Journal of Cell Science ◽

10.1242/jcs.87.3.439 ◽

1987 ◽

Vol 87 (3) ◽

pp. 439-448

Author(s):

J. Loidl

Keyword(s):

Synaptonemal Complex ◽

Inhibitory Effect ◽

Proximal Region ◽

High Rate ◽

Meiotic Pairing ◽

Loop Formation ◽

Allium Ursinum ◽

High Incidence ◽

Pairing Initiation ◽

Inversion Loop

In Allium ursinum meiotic pairing of homologues is always incomplete; a proximal region on each bivalent remains regularly unsynapsed even in late pachytene. The spatial correlation of the unsynapsed region with the kinetochore suggests that the kinetochore itself exerts an inhibitory effect on synapsis in its vicinity.
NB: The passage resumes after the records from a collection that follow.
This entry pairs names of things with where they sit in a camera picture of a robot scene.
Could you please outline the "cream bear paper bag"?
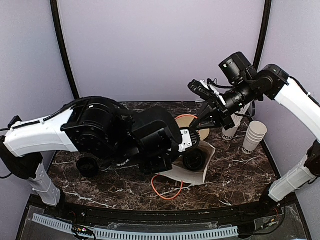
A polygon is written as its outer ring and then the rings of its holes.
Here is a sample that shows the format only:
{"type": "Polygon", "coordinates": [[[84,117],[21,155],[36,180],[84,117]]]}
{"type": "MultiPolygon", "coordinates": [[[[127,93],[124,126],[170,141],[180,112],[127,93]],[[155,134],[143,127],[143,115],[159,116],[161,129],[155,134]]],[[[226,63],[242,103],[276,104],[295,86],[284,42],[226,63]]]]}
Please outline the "cream bear paper bag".
{"type": "Polygon", "coordinates": [[[189,152],[187,152],[178,158],[177,163],[175,163],[172,166],[173,167],[172,170],[160,173],[160,175],[163,177],[167,177],[169,179],[180,182],[180,188],[179,188],[179,191],[176,193],[176,195],[174,195],[172,197],[165,197],[164,195],[161,195],[157,191],[156,187],[154,186],[154,180],[156,177],[154,176],[151,179],[152,189],[160,198],[167,200],[167,201],[170,201],[170,200],[173,200],[176,197],[178,197],[178,195],[181,193],[181,191],[183,189],[183,184],[203,185],[205,183],[207,171],[209,168],[209,163],[213,159],[213,156],[216,152],[216,148],[213,147],[210,143],[208,143],[204,140],[201,140],[196,149],[200,149],[200,150],[204,151],[205,153],[207,153],[207,158],[206,158],[204,168],[202,168],[201,170],[198,170],[198,171],[191,171],[191,170],[186,169],[183,165],[183,156],[185,154],[189,153],[189,152]]]}

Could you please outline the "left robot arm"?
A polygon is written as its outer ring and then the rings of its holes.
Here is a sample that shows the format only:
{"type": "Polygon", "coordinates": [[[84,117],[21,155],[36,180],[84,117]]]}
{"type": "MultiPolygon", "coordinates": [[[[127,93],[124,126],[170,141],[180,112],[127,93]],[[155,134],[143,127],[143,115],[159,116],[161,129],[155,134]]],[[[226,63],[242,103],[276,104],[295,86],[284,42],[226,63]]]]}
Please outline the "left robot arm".
{"type": "Polygon", "coordinates": [[[14,117],[0,138],[0,157],[58,217],[67,218],[71,208],[48,176],[43,152],[87,153],[106,168],[139,165],[146,173],[160,173],[172,169],[182,142],[181,130],[165,108],[135,112],[112,99],[91,96],[46,117],[14,117]]]}

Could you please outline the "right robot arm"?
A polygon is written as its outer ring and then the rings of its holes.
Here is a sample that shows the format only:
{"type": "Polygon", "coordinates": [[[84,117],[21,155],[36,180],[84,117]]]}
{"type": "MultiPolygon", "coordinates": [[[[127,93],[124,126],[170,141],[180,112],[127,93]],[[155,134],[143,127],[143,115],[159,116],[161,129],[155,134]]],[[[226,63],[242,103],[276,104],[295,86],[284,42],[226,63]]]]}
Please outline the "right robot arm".
{"type": "Polygon", "coordinates": [[[320,104],[292,76],[275,64],[257,71],[242,52],[236,52],[219,64],[230,87],[221,94],[210,82],[193,80],[188,88],[204,104],[190,124],[194,130],[235,126],[232,115],[253,101],[264,97],[276,101],[297,117],[315,136],[304,158],[283,177],[264,190],[255,213],[266,217],[275,204],[306,183],[320,177],[320,104]]]}
This can be interpreted as the cytological basis of the ‘centromere effect’ on recombination in this species. Moreover, the high incidence of a pericentric inversion loop in a heterozygous chromosome pair shows that proximal pairing initiation is possible and that its failure cannot be responsible for pericentric asynapsis. The formation of the inversion loop is complicated by the need for two independent pairing initiation sites because synapsis cannot proceed across the pericentric region. It is proposed that the meiotic bouquet polarization helps in establishing the presynaptic alignment of the homologous sites within the inverted regions and hence to achieve a high rate of inversion loop formation. Thickenings of the axial/lateral elements are not distributed equally along the synaptonemal complex. They are underrepresented in unpaired axes but strikingly abundant at the borders with synapsed regions, suggesting their origin in the pairing forks during the process of synapsis. They are virtually always present at nucleolus-organizing regions and often they appear at corresponding sites on opposite lateral elements. Besides the thickenings several other kinds of axial deformities are present in unpaired axes.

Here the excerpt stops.